Collected data:
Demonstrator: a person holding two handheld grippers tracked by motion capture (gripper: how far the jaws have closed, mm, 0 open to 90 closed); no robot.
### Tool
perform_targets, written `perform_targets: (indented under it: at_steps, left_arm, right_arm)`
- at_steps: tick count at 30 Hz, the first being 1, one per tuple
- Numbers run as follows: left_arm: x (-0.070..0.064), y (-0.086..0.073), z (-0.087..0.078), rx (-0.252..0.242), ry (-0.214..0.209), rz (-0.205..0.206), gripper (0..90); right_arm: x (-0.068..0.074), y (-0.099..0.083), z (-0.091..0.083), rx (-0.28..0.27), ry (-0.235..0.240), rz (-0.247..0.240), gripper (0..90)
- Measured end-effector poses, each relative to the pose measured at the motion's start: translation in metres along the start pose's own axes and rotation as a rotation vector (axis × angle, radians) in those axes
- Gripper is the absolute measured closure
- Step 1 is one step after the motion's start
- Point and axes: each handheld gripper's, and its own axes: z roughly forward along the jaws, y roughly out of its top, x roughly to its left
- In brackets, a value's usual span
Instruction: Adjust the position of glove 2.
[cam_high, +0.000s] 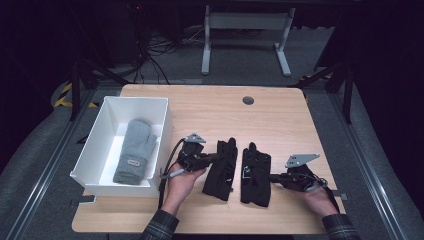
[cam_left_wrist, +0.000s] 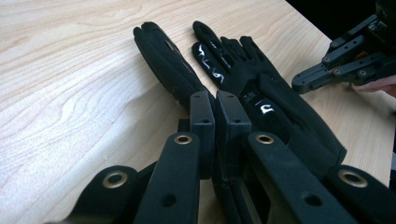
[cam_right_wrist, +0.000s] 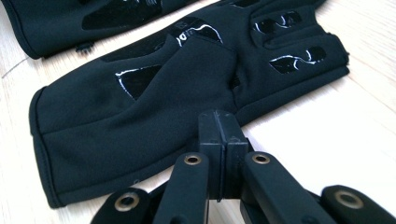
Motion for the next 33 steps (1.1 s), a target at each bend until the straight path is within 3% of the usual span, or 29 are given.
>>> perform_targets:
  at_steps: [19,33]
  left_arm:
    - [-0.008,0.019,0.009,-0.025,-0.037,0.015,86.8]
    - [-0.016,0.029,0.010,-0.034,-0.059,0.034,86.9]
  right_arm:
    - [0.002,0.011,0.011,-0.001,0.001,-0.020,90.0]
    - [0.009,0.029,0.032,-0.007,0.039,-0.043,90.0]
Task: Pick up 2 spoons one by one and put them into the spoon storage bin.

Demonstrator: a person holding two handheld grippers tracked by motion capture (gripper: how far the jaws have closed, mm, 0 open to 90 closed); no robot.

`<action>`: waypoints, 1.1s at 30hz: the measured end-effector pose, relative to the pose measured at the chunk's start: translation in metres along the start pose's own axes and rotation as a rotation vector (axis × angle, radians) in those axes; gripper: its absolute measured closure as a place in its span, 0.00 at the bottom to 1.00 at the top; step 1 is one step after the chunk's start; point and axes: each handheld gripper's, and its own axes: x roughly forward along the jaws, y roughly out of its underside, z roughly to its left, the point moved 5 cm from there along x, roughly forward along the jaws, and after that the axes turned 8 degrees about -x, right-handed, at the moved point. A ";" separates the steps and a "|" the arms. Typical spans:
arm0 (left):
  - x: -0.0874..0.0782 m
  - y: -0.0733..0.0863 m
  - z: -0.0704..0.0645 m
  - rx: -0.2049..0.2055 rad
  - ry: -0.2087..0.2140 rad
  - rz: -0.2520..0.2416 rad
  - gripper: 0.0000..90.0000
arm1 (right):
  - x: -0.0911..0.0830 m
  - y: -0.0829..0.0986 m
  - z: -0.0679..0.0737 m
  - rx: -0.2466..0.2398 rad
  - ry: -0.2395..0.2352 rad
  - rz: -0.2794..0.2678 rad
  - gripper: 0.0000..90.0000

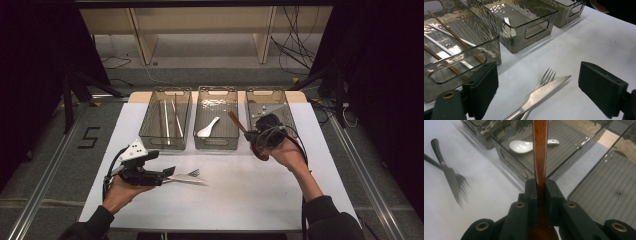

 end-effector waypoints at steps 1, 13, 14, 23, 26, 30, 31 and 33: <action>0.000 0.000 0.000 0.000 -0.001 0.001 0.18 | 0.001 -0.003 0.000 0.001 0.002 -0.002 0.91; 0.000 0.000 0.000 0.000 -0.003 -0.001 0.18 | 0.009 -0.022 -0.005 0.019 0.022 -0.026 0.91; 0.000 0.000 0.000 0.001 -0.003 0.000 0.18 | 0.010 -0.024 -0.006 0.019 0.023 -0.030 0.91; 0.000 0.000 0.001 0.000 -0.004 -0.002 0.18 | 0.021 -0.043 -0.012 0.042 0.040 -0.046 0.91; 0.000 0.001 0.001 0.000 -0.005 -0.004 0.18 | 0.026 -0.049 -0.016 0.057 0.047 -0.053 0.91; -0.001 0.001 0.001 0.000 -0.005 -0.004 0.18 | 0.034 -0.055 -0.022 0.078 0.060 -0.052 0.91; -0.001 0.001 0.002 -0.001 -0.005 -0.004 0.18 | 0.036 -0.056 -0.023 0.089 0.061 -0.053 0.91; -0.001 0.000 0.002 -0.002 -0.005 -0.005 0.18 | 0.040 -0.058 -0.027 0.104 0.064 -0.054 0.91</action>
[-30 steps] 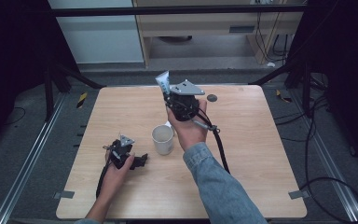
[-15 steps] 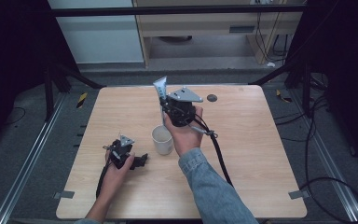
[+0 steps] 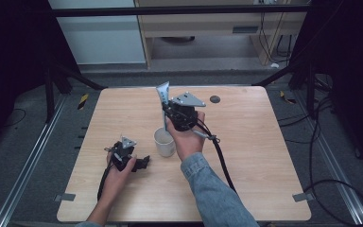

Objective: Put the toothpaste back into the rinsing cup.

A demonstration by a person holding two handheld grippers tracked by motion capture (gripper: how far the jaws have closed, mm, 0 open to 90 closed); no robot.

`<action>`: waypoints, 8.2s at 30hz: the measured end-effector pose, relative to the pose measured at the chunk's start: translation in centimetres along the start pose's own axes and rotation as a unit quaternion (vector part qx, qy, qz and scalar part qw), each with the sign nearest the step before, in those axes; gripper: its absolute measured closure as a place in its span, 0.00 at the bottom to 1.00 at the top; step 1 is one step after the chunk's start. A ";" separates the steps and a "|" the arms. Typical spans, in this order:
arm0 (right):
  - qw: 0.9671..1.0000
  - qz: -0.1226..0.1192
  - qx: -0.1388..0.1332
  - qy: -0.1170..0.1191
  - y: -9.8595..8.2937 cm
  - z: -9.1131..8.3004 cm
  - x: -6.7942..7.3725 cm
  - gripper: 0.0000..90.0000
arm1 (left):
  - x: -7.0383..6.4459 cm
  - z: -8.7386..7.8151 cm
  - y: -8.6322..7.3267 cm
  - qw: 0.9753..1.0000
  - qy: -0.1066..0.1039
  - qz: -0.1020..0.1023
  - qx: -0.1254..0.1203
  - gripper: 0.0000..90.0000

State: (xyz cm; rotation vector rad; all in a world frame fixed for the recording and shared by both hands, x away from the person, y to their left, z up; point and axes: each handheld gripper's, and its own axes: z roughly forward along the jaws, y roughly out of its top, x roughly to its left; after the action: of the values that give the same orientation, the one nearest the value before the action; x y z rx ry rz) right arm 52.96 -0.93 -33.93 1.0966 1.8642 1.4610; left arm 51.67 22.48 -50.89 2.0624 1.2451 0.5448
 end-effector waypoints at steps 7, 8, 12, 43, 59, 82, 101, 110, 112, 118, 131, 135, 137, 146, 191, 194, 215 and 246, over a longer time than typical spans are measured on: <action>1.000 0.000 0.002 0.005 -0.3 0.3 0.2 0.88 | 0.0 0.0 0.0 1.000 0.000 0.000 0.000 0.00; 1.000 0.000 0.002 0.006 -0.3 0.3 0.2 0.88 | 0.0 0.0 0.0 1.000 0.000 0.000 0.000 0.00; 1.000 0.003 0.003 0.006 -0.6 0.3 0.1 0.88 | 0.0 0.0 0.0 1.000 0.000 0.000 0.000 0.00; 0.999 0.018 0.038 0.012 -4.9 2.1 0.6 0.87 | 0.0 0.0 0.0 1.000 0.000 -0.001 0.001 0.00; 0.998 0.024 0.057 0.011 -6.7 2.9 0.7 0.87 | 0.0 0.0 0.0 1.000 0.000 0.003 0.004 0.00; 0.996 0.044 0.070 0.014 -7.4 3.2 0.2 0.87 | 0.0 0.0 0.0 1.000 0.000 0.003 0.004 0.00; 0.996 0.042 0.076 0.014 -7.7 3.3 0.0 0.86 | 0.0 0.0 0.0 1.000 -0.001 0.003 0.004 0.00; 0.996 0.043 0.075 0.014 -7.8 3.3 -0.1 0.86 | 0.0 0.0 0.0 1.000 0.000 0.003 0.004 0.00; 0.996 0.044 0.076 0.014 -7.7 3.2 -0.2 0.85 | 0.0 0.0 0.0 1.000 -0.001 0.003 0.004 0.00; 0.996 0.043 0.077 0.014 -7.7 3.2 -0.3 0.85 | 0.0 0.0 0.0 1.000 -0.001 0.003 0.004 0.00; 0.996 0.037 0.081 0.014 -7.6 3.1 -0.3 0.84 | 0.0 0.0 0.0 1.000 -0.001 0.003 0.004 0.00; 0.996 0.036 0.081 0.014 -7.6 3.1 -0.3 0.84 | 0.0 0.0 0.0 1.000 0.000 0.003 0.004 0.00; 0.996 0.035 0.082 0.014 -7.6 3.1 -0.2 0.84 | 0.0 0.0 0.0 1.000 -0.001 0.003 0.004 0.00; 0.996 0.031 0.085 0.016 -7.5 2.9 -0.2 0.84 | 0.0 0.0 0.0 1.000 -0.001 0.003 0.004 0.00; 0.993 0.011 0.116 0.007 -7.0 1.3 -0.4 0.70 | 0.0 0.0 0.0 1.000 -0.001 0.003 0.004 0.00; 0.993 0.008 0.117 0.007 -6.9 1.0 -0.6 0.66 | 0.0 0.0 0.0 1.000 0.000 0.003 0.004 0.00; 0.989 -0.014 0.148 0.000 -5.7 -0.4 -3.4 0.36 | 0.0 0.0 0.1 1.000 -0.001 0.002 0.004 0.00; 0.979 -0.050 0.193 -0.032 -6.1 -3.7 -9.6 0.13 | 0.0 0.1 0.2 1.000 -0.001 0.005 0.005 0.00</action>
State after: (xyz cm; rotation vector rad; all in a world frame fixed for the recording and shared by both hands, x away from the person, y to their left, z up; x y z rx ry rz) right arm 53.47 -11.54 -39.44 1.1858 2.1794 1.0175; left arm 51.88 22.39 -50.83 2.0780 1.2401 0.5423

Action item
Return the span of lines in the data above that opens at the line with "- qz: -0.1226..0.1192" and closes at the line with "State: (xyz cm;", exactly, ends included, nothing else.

Exercise solution
  - qz: -0.1226..0.1192
  - qx: -0.1388..0.1332
  - qy: -0.1170..0.1191
  - y: -9.8595..8.2937 cm
  - z: -9.1131..8.3004 cm
  - x: -6.7942..7.3725 cm
  - gripper: 0.0000..90.0000
arm1 (left):
  - x: -7.0383..6.4459 cm
  - z: -8.7386..7.8151 cm
  - y: -8.6322..7.3267 cm
  - qw: 0.9753..1.0000
  - qy: -0.1066..0.1039
  - qz: -0.1020..0.1023
  - qx: -0.1254..0.1203
  - gripper: 0.0000..90.0000

State: (xyz cm; rotation vector rad; all in a world frame fixed for the recording and shared by both hands, x away from the person, y to their left, z up; point and axes: each handheld gripper's, and its own axes: z roughly forward along the jaws, y roughly out of its top, x roughly to its left; after the action: of the values that give the same orientation, the one nearest the value before the action; x y z rx ry rz) right arm 52.96 -0.93 -33.93 1.0966 1.8642 1.4610; left arm 51.67 22.48 -50.89 2.0624 1.2451 0.5448

Nothing else belongs to the answer.